■ **EXERCISE DIRECTIONS**:
Give the number of lines in the data below where the string "would" occurs, and nothing else.

■ **INFORMATION SUPPLIED**:

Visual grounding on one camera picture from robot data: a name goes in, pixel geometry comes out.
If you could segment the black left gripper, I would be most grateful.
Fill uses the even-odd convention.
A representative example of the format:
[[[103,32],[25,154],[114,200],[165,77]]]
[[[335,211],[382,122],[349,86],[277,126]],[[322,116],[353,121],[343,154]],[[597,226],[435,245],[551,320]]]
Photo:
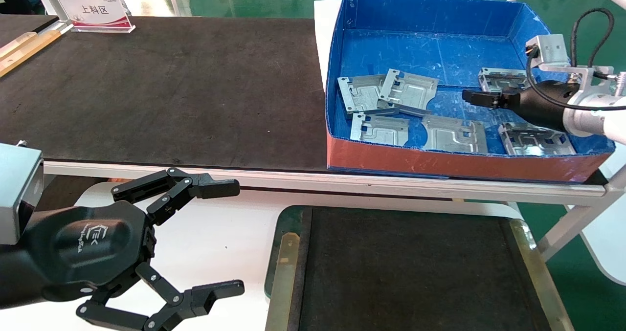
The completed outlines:
[[[76,309],[88,324],[116,331],[172,331],[188,318],[208,315],[221,298],[245,291],[241,280],[199,285],[180,292],[148,262],[155,255],[155,231],[192,199],[237,197],[236,179],[214,180],[169,168],[112,188],[114,204],[74,206],[34,215],[24,234],[31,283],[44,301],[73,301],[96,293]],[[147,215],[135,205],[159,197]],[[107,307],[139,278],[165,302],[148,317]]]

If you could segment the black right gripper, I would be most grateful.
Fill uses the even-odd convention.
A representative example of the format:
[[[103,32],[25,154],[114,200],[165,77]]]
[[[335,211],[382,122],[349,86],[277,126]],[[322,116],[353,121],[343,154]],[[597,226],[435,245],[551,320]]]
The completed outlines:
[[[580,85],[560,81],[541,81],[537,84],[545,95],[561,103],[567,103]],[[471,89],[462,90],[462,98],[468,104],[488,109],[508,109],[530,124],[555,131],[565,131],[563,113],[565,108],[548,102],[532,88],[521,93],[483,92]]]

■ **RESPONSE TO THE EXERCISE**:
2